Busy work

Clint Byrum clint at ubuntu.com
Fri Feb 4 19:00:03 UTC 2011


On Fri, 2011-02-04 at 10:22 -0800, Akkana Peck wrote:
> Reuben Thomas writes:
> > In the last two and a half years, it has twice received the attentions
> > of Ubuntu developers. Once, two months after I filed it; once, just
> > now. Each time the developer changed some tags.
> [ ... ]
> > it's 30s of editing. Arguably, my bad for not providing
> > a patch; but again, I thought that would be a waste of time, because
> > it would take longer for me to produce a patch, be sure that it was
> > clean, and applied to the latest version of the package, and then for
> > the developer to apply it, than for the developer simply to edit the
> > man page themselves and produce a package patch.
> 
> Including a patch often doesn't help anyway. That just leads to "can
> you make a debdiff rather than a patch?" Make a debdiff, and it turns
> out you should have made a PPA.  Make a PPA, and there are further steps.
> 

Ultimately, the sponsorship and patch review process was broken for a
while because of the cadence required of Ubuntu developers to
participate.

Before, they were asked to spend 1 hour per week sponsoring. This
allowed only shallow review, so a user would see exactly that.. a 5
minute "oh that patch looks ok, but can you put it in a debdiff?" Then
the next sponsor would see the debdiff and try it and say "it failed
here, can you fix problem X and the upload it to a PPA for building?".

With the recent change to a patch pilot, you should see a more in-depth
review. The developer is working for 4 hours straight on sponsoring
patches. So while the spectrum of sponsorship won't be very wide, you
should see that a developer has the time to look closely at the patch,
and possibly even put it into a debdiff and fix the bug.

So I'd say, give patch pilot a chance before damning the old process.

> After a while you realize it's a lot less work to maintain your
> own copy of the package source locally than to keep trying to find
> the magic steps to get the fix into Ubuntu.
> 

Its easy to fix a problem for yourself because you have the source, and
you have your use case. Its not always easy to fix it in a generic way
that will work for most use cases.

> (For instance, bugs 553415, which did finally get checked in after
> a lot of work on many people's parts, and 370735, which is still
> crashing on startup a year and a half after a patch was posted ...
> and yes, I should probably learn how to make a debdiff, but
> I got discouraged seeing how that didn't help in other bugs.)
> 
> It would help a lot to have a guide -- one that's easy to find,
> maybe linked from launchpad bug pages so bug reporters can find it --
> with a clear explanation of the steps needed. Then have developers
> actually accept patches that follow those steps.
> 

This does a fairly good job, maybe we need to make it easier to find?

https://wiki.ubuntu.com/SponsorshipProcess


> Same with the SRU process: https://wiki.ubuntu.com/StableReleaseUpdates
> is confusing because steps 1-3 can be done by anyone, then you hit step
> 4 and ... wait, upload how? is this guide meant only for developers?

>From the linked page, step 4:

..."If you can't upload to the archive yourself, get a sponsor, attach a
debdiff to the bug and subscribe ubuntu-sponsors, as usual.

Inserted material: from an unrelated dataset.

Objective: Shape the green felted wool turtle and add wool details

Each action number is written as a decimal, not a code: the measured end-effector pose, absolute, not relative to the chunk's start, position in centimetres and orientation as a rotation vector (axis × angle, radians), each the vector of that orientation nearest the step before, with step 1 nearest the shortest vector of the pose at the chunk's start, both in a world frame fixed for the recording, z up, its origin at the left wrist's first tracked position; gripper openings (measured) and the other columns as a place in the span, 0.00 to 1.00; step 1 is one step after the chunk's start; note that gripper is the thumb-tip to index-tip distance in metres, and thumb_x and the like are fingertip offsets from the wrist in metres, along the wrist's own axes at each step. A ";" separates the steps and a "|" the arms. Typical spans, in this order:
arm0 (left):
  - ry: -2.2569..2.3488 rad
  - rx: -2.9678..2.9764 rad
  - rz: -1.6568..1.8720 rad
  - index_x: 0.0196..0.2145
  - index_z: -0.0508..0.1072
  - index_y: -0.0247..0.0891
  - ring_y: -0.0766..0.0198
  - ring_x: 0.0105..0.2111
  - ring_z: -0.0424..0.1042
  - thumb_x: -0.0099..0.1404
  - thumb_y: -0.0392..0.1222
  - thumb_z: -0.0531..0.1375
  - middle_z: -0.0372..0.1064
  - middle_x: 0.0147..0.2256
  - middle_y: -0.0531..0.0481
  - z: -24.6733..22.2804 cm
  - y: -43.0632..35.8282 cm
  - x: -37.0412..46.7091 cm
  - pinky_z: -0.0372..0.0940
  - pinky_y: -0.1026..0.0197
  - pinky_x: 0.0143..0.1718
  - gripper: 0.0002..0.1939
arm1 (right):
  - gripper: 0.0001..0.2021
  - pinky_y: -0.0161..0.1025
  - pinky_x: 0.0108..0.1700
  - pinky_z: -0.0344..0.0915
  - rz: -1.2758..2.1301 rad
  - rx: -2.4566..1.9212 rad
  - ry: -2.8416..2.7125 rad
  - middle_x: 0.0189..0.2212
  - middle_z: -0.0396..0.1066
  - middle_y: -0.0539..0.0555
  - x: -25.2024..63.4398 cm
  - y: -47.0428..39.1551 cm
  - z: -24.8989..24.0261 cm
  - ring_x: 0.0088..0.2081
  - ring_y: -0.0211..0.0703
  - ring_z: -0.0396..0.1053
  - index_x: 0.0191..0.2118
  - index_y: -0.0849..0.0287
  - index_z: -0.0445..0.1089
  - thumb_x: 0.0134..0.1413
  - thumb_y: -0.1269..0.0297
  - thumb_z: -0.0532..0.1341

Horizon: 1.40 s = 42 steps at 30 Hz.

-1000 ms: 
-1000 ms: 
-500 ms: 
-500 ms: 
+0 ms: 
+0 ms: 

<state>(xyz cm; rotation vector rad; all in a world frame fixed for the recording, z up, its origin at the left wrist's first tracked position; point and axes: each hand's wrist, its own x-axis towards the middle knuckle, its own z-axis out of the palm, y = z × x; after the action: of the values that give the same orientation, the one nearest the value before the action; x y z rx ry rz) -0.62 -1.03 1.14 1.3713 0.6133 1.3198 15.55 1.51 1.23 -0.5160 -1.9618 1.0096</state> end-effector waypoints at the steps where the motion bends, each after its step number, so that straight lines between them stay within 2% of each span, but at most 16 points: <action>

There is no
need to wait before uploading."

"get a sponsor" links to..

https://wiki.ubuntu.com/SponsorshipProcess



> Also, step 3 says to make a patch, but in at least in bug 553415
> it was necessary to make a PPA and get people testing the patch.
> That's perfectly reasonable -- but it would be great if the guide
> explained the real steps a bug reporter should go through.
> 

SRU's need to be tested widely. Sometimes the simple verification step
isn't enough, the sponsor wants things to be even easier to test. In the
case above, the fix had a large potential for regression, so it may have
harmed testers using the -proposed archive, hence the need for a PPA.